** Opening Task inputs block **

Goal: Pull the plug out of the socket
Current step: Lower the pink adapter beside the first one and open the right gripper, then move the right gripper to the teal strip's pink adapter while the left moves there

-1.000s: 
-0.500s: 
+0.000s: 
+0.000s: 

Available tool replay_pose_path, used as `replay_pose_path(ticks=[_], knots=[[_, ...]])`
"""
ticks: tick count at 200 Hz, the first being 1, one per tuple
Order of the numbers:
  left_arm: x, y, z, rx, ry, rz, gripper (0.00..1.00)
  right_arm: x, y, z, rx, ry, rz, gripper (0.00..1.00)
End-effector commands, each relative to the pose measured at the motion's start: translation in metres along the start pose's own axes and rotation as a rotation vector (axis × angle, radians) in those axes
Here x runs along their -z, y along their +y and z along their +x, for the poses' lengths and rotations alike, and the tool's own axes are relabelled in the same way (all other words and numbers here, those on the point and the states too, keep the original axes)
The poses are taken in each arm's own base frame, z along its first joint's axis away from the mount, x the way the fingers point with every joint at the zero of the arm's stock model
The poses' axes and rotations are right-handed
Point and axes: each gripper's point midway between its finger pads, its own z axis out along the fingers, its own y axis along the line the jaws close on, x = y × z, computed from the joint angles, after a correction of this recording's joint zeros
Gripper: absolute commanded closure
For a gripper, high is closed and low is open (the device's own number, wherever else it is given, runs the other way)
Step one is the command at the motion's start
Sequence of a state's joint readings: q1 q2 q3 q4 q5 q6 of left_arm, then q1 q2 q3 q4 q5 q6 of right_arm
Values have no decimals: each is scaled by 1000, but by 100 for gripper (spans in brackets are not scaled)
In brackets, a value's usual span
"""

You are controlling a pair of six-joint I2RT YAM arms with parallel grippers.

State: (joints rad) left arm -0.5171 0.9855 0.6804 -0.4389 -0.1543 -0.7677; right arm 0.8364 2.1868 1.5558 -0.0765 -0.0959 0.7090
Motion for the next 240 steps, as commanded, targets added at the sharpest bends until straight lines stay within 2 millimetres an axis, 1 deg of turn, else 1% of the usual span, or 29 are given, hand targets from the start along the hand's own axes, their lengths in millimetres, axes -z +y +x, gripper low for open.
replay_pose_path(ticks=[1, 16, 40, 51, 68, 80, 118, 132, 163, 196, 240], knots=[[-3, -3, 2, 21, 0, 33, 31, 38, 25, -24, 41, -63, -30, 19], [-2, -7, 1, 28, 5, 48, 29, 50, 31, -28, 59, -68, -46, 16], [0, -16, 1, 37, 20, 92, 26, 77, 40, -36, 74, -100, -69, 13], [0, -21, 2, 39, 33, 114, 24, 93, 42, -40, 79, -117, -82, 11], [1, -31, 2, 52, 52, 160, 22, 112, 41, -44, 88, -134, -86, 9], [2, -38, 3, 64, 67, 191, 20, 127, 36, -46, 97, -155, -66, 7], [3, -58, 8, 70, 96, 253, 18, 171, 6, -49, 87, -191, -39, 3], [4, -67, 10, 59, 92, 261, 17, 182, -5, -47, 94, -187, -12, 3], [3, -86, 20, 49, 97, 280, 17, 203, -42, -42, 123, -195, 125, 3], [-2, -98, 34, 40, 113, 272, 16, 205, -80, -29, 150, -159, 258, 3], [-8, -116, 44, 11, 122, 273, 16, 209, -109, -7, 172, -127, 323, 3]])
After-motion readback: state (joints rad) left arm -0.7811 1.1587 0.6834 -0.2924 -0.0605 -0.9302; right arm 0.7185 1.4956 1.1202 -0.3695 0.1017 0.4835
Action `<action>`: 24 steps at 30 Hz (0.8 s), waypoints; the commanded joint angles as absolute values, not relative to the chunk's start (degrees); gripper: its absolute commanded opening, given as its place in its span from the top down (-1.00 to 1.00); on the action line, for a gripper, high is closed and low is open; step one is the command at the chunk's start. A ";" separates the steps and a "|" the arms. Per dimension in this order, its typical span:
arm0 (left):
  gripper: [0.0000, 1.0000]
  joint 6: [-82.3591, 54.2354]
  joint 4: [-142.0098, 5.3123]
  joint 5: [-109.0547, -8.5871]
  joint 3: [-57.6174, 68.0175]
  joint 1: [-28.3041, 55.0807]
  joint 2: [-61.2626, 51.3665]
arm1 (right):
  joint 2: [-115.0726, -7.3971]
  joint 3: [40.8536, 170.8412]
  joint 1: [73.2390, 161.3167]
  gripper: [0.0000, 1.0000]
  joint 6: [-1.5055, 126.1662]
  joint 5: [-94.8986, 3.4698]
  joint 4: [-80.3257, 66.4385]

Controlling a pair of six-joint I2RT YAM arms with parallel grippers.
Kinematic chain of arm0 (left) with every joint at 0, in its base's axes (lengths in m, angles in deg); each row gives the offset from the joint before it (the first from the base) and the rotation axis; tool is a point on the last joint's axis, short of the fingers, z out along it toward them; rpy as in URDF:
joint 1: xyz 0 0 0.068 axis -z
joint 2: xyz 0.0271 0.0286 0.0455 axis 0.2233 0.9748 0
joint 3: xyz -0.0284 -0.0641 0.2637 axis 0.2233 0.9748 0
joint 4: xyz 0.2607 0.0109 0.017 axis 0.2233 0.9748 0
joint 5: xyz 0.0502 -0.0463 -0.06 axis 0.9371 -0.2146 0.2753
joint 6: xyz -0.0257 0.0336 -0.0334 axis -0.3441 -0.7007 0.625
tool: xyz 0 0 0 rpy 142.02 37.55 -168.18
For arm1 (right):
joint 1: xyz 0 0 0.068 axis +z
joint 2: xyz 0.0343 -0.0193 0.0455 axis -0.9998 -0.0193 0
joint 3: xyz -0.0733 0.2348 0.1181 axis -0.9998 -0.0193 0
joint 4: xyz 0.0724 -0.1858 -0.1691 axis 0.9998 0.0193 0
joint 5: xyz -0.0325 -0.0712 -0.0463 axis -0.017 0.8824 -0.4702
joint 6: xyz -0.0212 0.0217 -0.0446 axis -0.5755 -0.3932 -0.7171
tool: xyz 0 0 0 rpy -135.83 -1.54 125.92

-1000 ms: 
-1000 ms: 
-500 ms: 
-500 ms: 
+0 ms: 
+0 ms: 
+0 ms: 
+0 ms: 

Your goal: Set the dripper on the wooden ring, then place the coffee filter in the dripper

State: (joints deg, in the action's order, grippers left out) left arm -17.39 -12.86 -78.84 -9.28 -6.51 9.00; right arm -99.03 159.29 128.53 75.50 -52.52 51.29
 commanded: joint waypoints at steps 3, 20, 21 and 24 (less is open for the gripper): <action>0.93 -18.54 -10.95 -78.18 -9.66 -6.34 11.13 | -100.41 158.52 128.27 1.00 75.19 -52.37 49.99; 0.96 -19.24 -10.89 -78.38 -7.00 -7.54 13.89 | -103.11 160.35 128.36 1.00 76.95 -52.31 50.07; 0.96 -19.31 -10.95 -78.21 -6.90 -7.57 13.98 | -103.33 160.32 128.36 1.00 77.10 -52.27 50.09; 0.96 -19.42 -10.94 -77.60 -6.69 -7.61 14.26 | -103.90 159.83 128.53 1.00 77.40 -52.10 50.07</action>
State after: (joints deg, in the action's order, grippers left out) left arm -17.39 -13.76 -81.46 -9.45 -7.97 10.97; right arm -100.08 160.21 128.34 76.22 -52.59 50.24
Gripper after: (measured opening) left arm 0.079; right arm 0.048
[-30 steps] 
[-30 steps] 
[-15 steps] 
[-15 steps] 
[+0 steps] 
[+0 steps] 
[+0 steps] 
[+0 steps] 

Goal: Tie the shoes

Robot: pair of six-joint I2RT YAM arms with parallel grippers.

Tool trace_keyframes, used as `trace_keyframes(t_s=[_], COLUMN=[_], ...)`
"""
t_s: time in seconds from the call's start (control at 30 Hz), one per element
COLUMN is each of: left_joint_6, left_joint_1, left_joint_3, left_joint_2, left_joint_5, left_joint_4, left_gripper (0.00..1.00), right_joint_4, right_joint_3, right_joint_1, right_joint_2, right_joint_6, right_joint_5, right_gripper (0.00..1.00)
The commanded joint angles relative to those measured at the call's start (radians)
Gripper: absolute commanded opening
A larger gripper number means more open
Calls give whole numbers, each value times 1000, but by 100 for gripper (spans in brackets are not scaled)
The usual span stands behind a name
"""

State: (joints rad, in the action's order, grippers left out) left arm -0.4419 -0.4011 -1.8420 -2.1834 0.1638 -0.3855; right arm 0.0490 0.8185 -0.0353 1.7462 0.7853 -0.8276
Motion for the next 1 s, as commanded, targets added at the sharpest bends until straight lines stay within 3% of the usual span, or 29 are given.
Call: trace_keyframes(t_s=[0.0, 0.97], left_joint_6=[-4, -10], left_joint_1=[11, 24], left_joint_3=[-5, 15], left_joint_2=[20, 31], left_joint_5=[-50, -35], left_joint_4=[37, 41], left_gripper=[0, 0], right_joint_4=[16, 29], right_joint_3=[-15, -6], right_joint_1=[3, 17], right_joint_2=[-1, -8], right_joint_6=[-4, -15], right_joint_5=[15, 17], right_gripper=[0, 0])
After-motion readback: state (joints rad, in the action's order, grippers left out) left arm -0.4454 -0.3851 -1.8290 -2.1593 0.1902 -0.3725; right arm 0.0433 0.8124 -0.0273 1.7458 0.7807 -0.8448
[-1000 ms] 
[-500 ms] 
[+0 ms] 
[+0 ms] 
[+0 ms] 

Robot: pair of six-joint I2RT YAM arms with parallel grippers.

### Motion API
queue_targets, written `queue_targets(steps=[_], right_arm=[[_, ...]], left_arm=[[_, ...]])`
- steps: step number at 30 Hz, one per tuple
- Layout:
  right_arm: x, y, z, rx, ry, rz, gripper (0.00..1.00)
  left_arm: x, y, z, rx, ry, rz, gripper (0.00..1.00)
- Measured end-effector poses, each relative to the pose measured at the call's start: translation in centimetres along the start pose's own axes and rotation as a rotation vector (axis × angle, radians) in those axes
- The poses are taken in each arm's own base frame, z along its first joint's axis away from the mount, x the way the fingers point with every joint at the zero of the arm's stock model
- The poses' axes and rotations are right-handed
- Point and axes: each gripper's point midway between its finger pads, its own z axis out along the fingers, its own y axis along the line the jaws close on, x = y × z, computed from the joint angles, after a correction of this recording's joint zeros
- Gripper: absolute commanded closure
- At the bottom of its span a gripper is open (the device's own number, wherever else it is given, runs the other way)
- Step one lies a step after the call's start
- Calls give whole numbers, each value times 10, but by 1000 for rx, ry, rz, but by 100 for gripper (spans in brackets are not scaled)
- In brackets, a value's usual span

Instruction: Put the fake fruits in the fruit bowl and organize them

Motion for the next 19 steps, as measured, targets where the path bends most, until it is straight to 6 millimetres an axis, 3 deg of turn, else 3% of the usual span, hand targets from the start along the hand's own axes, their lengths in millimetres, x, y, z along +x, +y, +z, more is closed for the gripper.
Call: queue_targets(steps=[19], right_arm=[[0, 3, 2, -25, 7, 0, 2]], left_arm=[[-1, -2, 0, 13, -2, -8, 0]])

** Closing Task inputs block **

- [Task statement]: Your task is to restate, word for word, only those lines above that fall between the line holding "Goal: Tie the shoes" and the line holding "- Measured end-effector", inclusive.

- [Exercise answer]:
Goal: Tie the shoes

Robot: pair of six-joint I2RT YAM arms with parallel grippers.

Tool trace_keyframes, used as `trace_keyframes(t_s=[_], COLUMN=[_], ...)`
"""
t_s: time in seconds from the call's start (control at 30 Hz), one per element
COLUMN is each of: left_joint_6, left_joint_1, left_joint_3, left_joint_2, left_joint_5, left_joint_4, left_gripper (0.00..1.00), right_joint_4, right_joint_3, right_joint_1, right_joint_2, right_joint_6, right_joint_5, right_gripper (0.00..1.00)
The commanded joint angles relative to those measured at the call's start (radians)
Gripper: absolute commanded opening
A larger gripper number means more open
Calls give whole numbers, each value times 1000, but by 100 for gripper (spans in brackets are not scaled)
The usual span stands behind a name
"""

State: (joints rad, in the action's order, grippers left out) left arm -0.4419 -0.4011 -1.8420 -2.1834 0.1638 -0.3855; right arm 0.0490 0.8185 -0.0353 1.7462 0.7853 -0.8276
Motion for the next 1 s, as commanded, targets added at the sharpest bends until straight lines stay within 3% of the usual span, or 29 are given.
Call: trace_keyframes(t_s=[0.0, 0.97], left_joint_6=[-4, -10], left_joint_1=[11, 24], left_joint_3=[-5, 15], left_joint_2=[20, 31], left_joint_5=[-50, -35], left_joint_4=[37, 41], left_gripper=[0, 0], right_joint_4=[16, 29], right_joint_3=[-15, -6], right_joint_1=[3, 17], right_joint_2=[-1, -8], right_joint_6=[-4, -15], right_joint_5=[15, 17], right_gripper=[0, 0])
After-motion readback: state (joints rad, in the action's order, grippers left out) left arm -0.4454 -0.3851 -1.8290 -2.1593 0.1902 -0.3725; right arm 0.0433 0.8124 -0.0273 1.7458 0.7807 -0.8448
[-1000 ms] 
[-500 ms] 
[+0 ms] 
[+0 ms] 
[+0 ms] 

Robot: pair of six-joint I2RT YAM arms with parallel grippers.

### Motion API
queue_targets, written `queue_targets(steps=[_], right_arm=[[_, ...]], left_arm=[[_, ...]])`
- steps: step number at 30 Hz, one per tuple
- Layout:
  right_arm: x, y, z, rx, ry, rz, gripper (0.00..1.00)
  left_arm: x, y, z, rx, ry, rz, gripper (0.00..1.00)
- Measured end-effector poses, each relative to the pose measured at the call's start: translation in centimetres along the start pose's own axes and rotation as a rotation vector (axis × angle, radians) in those axes

Nothing more remains to be done for this exercise.